L’affrontement du titre est donc plutôt a chercher entre ces deux personnages-là qu’entre les singes et les humains. L’affrontement entre les deux espèces se limite à une brève escarmouche, l’étincelle devant mener à la grande bataille que laisse augurer le discours final de César. Ce dernier, meurtri par la tournure des événements, n’en assume pas moins les conséquences, en grand chef qu’il est. La guerre s’annonce inévitable (mais rien n’est moins sûr, tant les responsables de cette genèse n’aiment rien moins que de botter en touche), mais son issue incertaine malgré le fait qu’elle doive conduire à la situation narrée dans La Planète des singes, pour un autre remake, but avéré de l’entreprise. César apprécie trop les humains pour qu’on puisse l’imaginer contraindre cette espèce à l’esclavage. Ou alors cela induirait qu’il vienne à mourir dans l’un des films à venir (j’ignore combien de films sont prévus pour boucler la boucle), martyr au nom d’une cause perdue, la cohabitation des espèces.

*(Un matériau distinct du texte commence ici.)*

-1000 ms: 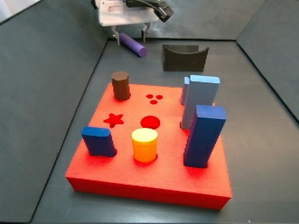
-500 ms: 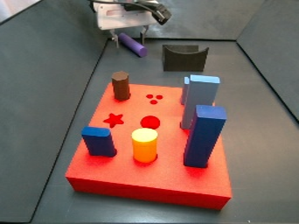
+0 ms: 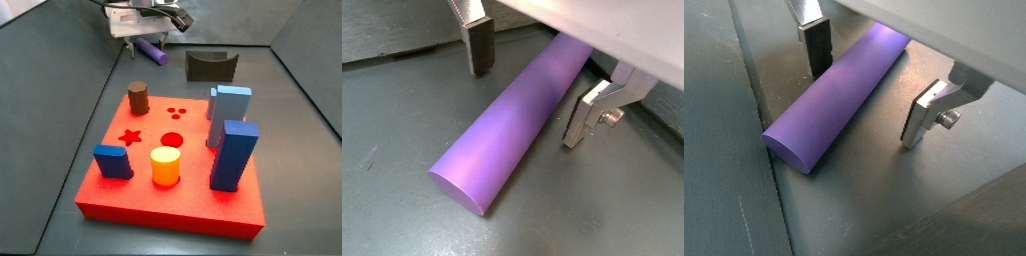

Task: Pick up the round object. Move up. Place the round object on the fixture. Regrasp the round object. Move to above the board. Insert the round object.
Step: Pick up the round object, then move up.

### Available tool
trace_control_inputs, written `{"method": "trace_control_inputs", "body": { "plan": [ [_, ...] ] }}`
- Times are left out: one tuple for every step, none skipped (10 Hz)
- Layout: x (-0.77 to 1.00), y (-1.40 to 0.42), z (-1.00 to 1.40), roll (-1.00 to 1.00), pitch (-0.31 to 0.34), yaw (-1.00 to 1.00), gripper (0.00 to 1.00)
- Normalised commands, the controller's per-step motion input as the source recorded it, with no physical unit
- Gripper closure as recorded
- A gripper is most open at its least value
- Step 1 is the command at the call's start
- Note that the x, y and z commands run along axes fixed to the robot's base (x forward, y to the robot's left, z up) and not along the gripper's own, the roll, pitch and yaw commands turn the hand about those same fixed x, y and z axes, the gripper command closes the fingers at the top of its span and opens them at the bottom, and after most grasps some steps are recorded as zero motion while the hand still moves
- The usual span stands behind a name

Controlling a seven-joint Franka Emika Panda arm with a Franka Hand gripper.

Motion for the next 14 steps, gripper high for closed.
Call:
{"method": "trace_control_inputs", "body": {
  "plan": [
    [0.00, 0.00, 0.00, 0.00, 0.000, 0.00, 0.00],
    [0.00, 0.00, 0.00, 0.00, 0.000, 0.00, 1.00],
    [0.00, 0.00, 0.00, 0.00, 0.000, 0.00, 1.00],
    [0.00, 0.00, 0.00, 0.00, 0.000, 0.00, 1.00],
    [0.00, 0.00, 0.00, 0.00, 0.000, 0.00, 1.00],
    [0.00, 0.00, 0.00, 0.00, 0.000, 0.00, 1.00],
    [0.00, 0.00, 0.00, 0.00, 0.000, 0.00, 1.00],
    [0.00, 0.00, 0.00, 0.00, 0.000, 0.00, 1.00],
    [0.00, 0.00, 0.00, 0.00, 0.000, 0.00, 1.00],
    [0.00, 0.00, 0.00, 0.00, 0.000, 0.00, 1.00],
    [0.00, 0.00, 0.00, 0.00, 0.000, 0.00, 1.00],
    [0.00, 0.00, 0.00, 0.00, 0.000, 0.00, 1.00],
    [0.00, 0.00, 0.83, 0.00, 0.000, 0.00, 1.00],
    [-0.06, -0.01, 0.77, -0.01, 0.041, 0.00, 1.00]
  ]
}}
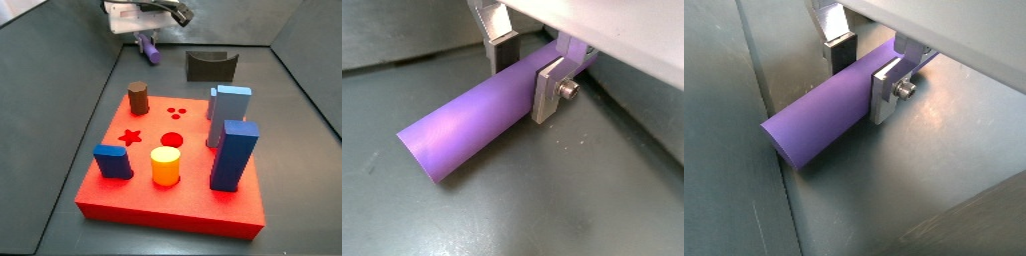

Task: Pick up the round object. Move up. Place the round object on the fixture. Regrasp the round object. Move to above the board. Insert the round object.
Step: Move up, then place the round object on the fixture.

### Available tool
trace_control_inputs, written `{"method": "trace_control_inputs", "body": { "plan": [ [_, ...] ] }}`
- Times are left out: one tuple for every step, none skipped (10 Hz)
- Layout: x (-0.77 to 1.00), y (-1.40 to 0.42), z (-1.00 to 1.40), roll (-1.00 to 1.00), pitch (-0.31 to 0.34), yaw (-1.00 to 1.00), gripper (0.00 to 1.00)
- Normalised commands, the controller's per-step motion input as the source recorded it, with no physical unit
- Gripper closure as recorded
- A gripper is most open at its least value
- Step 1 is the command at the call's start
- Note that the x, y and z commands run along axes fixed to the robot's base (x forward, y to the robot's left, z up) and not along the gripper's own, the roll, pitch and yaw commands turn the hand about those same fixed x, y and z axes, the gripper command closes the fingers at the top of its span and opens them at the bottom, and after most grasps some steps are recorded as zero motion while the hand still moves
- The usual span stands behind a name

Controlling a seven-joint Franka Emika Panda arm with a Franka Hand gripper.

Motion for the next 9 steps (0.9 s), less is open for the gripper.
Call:
{"method": "trace_control_inputs", "body": {
  "plan": [
    [-0.08, -0.02, 0.72, 0.00, 0.060, 0.00, 1.00],
    [-0.04, 0.00, 0.55, 0.02, 0.099, -0.01, 1.00],
    [-0.03, 0.00, 0.48, 0.03, 0.117, -0.02, 1.00],
    [-0.02, 0.00, 0.33, 0.06, 0.135, -0.01, 1.00],
    [-0.02, -0.01, 0.22, 0.08, 0.137, -0.01, 1.00],
    [0.00, 0.00, 1.00, 0.00, 0.000, 0.00, 1.00],
    [0.00, 0.00, 1.00, 0.01, 0.004, 0.00, 1.00],
    [-0.01, 0.00, 1.00, 0.02, 0.039, 0.00, 1.00],
    [-0.01, 0.00, 1.00, 0.03, 0.057, -0.01, 1.00]
  ]
}}
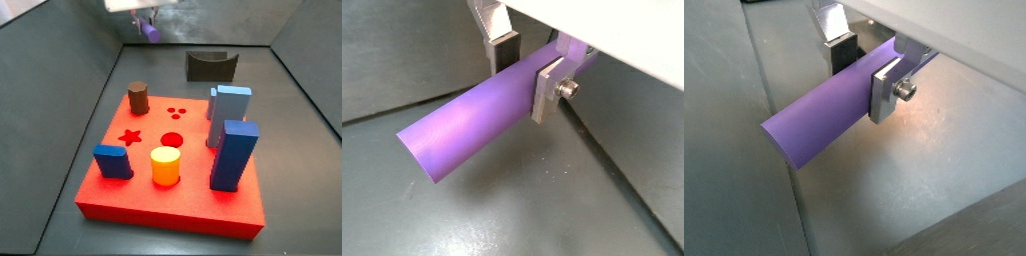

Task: Pick up the round object. Move up. Place the round object on the fixture. Regrasp the round object. Move to above the board. Insert the round object.
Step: Place the round object on the fixture.

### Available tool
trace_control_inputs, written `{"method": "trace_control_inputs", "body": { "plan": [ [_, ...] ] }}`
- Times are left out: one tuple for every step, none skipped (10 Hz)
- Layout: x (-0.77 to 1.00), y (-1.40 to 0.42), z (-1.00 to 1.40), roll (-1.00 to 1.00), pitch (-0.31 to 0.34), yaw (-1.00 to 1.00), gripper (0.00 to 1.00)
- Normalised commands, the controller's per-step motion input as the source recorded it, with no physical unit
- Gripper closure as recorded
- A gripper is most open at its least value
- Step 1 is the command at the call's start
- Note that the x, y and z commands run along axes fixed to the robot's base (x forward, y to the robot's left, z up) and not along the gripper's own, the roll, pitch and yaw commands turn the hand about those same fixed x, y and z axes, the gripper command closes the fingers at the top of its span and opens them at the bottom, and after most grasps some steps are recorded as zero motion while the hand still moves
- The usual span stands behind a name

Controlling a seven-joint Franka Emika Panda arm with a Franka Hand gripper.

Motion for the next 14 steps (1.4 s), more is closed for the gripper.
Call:
{"method": "trace_control_inputs", "body": {
  "plan": [
    [-0.02, 0.00, 1.00, 0.05, 0.078, -0.01, 1.00],
    [-0.02, 0.00, 1.00, 0.07, 0.096, -0.01, 1.00],
    [-0.03, -0.01, 1.00, 0.08, 0.108, 0.00, 1.00],
    [-0.03, -0.01, 1.00, 0.09, 0.112, 0.01, 1.00],
    [-0.03, -0.01, 1.00, 0.11, 0.119, 0.02, 1.00],
    [-0.03, -0.01, 1.00, 0.12, 0.126, 0.03, 1.00],
    [-0.03, -0.02, 1.00, 0.12, 0.121, 0.03, 1.00],
    [-0.04, -0.01, 0.98, 0.11, 0.116, 0.02, 1.00],
    [-0.03, 0.00, 0.84, 0.09, 0.103, 0.02, 1.00],
    [-0.03, 0.00, 0.73, 0.09, 0.101, 0.02, 1.00],
    [-0.02, 0.00, 0.66, 0.09, 0.103, 0.02, 1.00],
    [-0.02, 0.00, 0.46, 0.09, 0.114, 0.02, 1.00],
    [-0.01, 0.00, 0.39, 0.09, 0.116, 0.03, 1.00],
    [-0.01, 0.00, 0.22, 0.08, 0.115, 0.02, 1.00]
  ]
}}
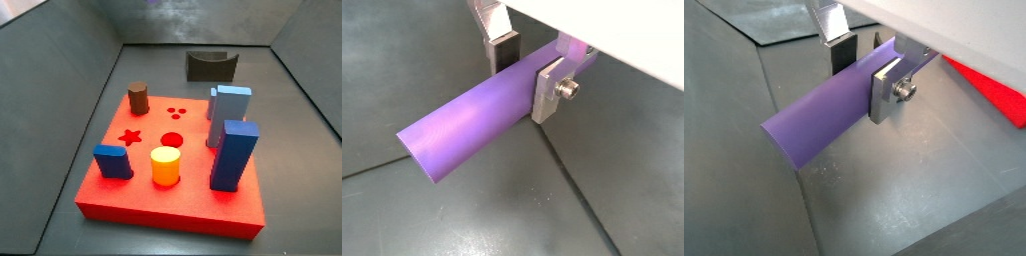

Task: Pick up the round object. Move up. Place the round object on the fixture. Regrasp the round object. Move to above the board. Insert the round object.
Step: Place the round object on the fixture.

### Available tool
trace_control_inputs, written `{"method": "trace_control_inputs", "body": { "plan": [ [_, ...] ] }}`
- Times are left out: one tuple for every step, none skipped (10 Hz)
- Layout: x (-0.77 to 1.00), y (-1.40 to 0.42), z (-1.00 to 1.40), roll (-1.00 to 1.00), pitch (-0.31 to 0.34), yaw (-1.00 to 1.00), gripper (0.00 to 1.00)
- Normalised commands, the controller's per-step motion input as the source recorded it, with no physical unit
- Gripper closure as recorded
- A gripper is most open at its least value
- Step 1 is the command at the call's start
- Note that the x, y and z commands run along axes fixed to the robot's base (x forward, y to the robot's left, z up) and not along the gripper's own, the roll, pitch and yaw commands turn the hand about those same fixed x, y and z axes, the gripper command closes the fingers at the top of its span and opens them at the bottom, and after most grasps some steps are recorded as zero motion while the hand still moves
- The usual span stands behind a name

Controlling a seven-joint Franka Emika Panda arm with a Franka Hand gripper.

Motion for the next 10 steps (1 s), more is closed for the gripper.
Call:
{"method": "trace_control_inputs", "body": {
  "plan": [
    [0.75, -1.00, 0.04, 0.21, 0.243, -1.00, 1.00],
    [0.77, -1.00, -0.01, 0.21, 0.246, -0.95, 1.00],
    [0.80, -1.00, 0.00, 0.18, 0.230, -0.79, 1.00],
    [0.92, -1.00, 0.01, 0.10, 0.193, -0.37, 1.00],
    [0.99, -1.00, 0.01, 0.08, 0.189, -0.24, 1.00],
    [1.00, -0.82, 0.01, 0.08, 0.187, -0.09, 1.00],
    [1.00, -0.71, 0.01, 0.08, 0.184, -0.05, 1.00],
    [0.93, -0.41, 0.01, 0.07, 0.172, 0.00, 1.00],
    [0.79, -0.14, 0.00, 0.07, 0.161, 0.02, 1.00],
    [0.69, -0.06, 0.00, 0.07, 0.157, 0.03, 1.00]
  ]
}}
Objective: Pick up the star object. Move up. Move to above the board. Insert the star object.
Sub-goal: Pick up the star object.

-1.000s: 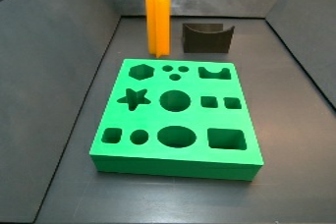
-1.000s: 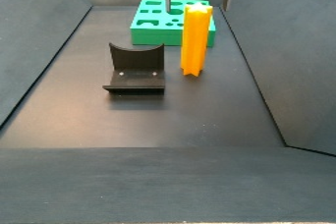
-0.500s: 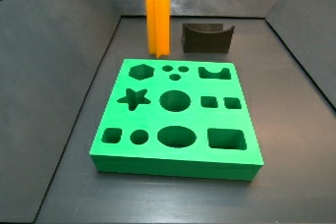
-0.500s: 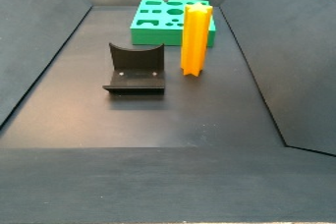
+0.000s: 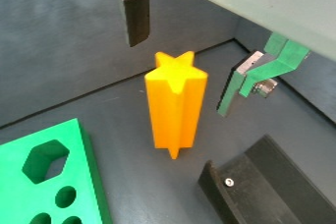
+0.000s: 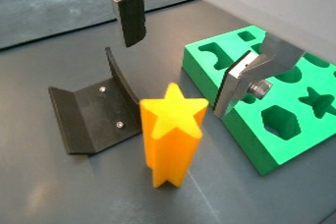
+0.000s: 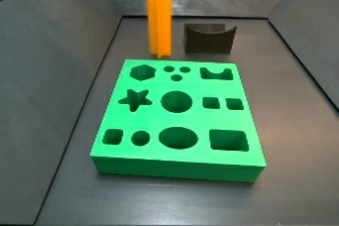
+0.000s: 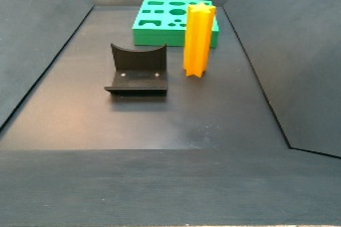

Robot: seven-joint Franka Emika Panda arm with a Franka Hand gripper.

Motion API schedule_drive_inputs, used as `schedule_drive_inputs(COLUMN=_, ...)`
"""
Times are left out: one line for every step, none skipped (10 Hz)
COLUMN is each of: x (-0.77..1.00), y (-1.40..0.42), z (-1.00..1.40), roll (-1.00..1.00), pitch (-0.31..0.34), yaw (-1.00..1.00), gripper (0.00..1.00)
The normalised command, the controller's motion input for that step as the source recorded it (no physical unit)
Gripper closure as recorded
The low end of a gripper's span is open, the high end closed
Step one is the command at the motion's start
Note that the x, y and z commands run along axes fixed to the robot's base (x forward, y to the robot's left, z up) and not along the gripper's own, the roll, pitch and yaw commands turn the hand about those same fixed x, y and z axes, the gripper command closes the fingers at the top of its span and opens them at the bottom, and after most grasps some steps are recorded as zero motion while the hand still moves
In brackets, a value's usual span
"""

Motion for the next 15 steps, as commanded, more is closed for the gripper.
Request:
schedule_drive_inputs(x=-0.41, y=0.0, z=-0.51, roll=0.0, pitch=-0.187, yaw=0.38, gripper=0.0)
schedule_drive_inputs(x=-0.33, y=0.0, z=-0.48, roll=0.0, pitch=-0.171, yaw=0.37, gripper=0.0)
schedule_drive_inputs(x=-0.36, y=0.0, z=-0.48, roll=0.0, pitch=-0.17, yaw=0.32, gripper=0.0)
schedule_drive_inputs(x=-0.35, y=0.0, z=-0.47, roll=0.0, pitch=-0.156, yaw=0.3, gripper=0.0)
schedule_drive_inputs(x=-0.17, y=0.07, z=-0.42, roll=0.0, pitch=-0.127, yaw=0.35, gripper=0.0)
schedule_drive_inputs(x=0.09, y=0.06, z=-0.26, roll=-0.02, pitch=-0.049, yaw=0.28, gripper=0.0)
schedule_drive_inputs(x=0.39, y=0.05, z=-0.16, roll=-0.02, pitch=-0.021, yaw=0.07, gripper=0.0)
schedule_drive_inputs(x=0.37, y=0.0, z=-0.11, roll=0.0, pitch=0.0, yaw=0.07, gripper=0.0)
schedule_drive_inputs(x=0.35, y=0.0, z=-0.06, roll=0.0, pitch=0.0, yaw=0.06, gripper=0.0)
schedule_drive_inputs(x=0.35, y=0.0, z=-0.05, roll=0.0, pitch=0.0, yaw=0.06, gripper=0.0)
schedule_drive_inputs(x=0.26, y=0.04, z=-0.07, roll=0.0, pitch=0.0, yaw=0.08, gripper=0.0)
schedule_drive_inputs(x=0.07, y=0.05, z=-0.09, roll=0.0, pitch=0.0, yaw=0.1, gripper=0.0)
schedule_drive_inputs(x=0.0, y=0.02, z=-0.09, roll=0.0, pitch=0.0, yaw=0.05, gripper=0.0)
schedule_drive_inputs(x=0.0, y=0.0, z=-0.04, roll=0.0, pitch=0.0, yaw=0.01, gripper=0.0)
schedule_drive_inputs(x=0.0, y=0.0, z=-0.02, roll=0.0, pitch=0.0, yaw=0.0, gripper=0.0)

Sous couvert d’une approche plus émotionnelle et intimiste, La Planète des singes : l’affrontement n’est qu’un blockbuster de plus qui n’a que ses prouesses techniques à faire valoir. Et encore, entre une performance-capture portée au pinacle (un Oscar pour Andy Serkis ! sic) qui ne serait rien sans les retouches des infographistes et une 3-D inutile – pléonasme – car inexploitée et assombrissant de trop une photographie déjà peu lumineuse (le récit navigue entre sous bois pluvieux et ruines mal éclairées), la plus-value technologique n’est que poudre aux yeux. Film sans vie et sans idées (on s’ennuie très vite devant un cheminement couru d’avance), cet Affrontement n’a même pas le courage de ses intentions se forçant maladroitement à développer des personnages humains qui l’embarrassent plus qu’autre chose. Ainsi Malcolm et sa famille recomposée ne sont là que pour faire écho à la propre famille de César (une femme en souffrance, un aîné en pleine crise d’adolescence), dans un parallèle d’école qui ajoute au pathos ambiant. A défaut de l’aube (cf. le titre original), cet opus marque le crépuscule d’une saga qui a perdu toute sa singularité en devenant une grosse machine à fric.